« Am I dreaming your secret ? »
Petit film bien étrange, mélange entre La Forêt d’Emeraude et Take Shelter. On met un certain temps à s’accoutumer à l’atmosphère semi onirique qui lentement dérive vers le fantastique. Le récit qui s’achemine vers une apocalypse discrète oscille entre deux univers, celui des blancs colons d’Australie et la tribu des indigènes dont les rites et la tradition contamine progressivement l’image et le son : didgeridoo, manifestations climatiques étranges…
Certes, l’esthétique a un peu vieilli et certains passages sont un brin désuets (comme la découverte de la grotte tribale ou certains effets de lumière dans les rêves), mais le film reste une réussite en terme d’atmosphère angoissante et de plus en plus déstabilisante, dont la grande force est de ne pas passer par le grand spectacle ou l’effroi grand guignol.

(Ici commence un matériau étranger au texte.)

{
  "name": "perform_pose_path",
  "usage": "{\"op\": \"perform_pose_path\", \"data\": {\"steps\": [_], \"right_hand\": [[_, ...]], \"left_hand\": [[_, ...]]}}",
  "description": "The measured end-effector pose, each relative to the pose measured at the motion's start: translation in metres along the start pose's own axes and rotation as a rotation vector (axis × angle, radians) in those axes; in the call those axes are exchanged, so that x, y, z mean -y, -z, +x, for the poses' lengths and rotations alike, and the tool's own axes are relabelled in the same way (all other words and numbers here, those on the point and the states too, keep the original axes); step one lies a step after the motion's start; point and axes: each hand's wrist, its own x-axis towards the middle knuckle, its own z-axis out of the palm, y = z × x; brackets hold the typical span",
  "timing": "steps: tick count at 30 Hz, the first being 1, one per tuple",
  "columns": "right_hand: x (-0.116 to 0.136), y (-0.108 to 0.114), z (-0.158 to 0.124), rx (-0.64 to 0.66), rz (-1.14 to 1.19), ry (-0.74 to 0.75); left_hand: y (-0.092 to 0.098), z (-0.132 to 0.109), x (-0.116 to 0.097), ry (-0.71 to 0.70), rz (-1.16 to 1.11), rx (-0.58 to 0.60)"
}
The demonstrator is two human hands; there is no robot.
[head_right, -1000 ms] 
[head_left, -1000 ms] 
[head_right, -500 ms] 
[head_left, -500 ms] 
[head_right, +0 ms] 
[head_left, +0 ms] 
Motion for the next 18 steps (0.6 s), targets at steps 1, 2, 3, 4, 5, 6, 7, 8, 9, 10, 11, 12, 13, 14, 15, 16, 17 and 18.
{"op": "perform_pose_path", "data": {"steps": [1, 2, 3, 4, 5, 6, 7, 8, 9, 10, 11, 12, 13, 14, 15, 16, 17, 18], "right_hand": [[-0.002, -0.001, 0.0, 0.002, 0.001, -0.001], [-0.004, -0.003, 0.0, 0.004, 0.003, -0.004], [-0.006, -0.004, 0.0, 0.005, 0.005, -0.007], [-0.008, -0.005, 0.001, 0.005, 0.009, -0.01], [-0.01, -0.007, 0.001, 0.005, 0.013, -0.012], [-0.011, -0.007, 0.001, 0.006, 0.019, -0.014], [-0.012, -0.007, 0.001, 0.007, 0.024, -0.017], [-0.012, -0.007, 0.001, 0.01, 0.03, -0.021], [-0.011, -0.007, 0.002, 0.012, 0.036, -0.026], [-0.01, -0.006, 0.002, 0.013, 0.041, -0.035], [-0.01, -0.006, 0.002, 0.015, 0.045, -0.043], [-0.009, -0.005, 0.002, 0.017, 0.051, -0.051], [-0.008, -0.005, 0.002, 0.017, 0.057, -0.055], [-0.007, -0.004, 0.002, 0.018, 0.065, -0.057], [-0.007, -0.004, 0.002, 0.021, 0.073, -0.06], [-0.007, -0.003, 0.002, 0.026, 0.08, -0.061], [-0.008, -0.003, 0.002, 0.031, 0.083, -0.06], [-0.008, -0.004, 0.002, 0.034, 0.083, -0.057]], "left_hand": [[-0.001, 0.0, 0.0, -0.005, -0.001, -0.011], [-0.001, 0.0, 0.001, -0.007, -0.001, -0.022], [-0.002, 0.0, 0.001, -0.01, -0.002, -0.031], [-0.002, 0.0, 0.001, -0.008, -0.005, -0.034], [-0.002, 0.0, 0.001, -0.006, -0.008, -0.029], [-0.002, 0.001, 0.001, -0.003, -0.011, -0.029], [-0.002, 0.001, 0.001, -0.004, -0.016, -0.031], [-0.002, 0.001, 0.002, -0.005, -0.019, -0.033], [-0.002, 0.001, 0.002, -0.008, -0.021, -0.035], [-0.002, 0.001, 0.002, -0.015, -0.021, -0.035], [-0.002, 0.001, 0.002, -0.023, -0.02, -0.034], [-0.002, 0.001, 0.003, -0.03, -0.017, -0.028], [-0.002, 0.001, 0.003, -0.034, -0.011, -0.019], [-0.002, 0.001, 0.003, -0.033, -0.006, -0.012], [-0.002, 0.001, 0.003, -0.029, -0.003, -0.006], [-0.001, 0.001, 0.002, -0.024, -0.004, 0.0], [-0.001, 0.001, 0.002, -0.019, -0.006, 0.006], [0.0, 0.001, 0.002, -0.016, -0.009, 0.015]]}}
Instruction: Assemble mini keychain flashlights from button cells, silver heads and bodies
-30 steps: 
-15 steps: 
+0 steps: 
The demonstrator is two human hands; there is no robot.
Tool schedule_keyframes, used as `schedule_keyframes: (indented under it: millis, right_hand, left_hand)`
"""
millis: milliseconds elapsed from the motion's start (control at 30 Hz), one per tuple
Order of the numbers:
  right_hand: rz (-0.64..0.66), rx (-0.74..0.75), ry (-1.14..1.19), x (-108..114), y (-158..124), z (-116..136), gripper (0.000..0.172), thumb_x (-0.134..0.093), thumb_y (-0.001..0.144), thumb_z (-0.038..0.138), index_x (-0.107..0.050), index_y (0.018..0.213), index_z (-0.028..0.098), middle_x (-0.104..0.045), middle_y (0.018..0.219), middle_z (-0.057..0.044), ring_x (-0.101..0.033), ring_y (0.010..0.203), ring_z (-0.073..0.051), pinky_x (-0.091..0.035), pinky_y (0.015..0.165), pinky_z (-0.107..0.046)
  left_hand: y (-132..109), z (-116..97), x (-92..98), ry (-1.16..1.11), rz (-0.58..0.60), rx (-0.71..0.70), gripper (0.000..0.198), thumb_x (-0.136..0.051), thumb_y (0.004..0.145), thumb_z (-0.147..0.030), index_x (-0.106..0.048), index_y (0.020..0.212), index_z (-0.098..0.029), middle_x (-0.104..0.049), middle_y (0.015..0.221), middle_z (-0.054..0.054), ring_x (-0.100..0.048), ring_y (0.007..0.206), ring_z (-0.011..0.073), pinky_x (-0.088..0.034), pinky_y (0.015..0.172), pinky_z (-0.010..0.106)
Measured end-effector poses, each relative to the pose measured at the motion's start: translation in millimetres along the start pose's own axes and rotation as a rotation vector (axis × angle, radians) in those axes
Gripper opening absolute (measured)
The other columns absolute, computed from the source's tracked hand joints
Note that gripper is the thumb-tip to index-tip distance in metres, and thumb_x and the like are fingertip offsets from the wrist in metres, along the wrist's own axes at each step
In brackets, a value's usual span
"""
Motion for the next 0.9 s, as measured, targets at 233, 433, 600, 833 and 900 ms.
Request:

L’essentiel n’est cependant pas là. Le récit prend réellement son sens dans la confrontation des civilisations : ce qui peut passer au départ pour de l’exotisme folklorique (les maquillages rituels, les pierres) chez les indigènes est progressivement substitué par une étude ethnologique des blancs : leur système judiciaire, leurs perruques, leur vision étriquée et protocolaire du réel. Le personnage de Chamberlain, messager malgré lui, pont entre deux peuples qui se cantonne dans leur colonialisme ou leur culte du secret, est plongé dans une solitude dévastatrice, durant de longues séquences sans paroles, où les eaux, silencieuses et progressives, engloutissement le réel.
A travers des allusions aussi diverses (et jamais didactiques) que l’urbanisation, la pollution, la morale ou le colonialisme, le film s’impose, sobrement pessimiste sur le sort de l’homme et sa responsabilité dans la fin d’un monde.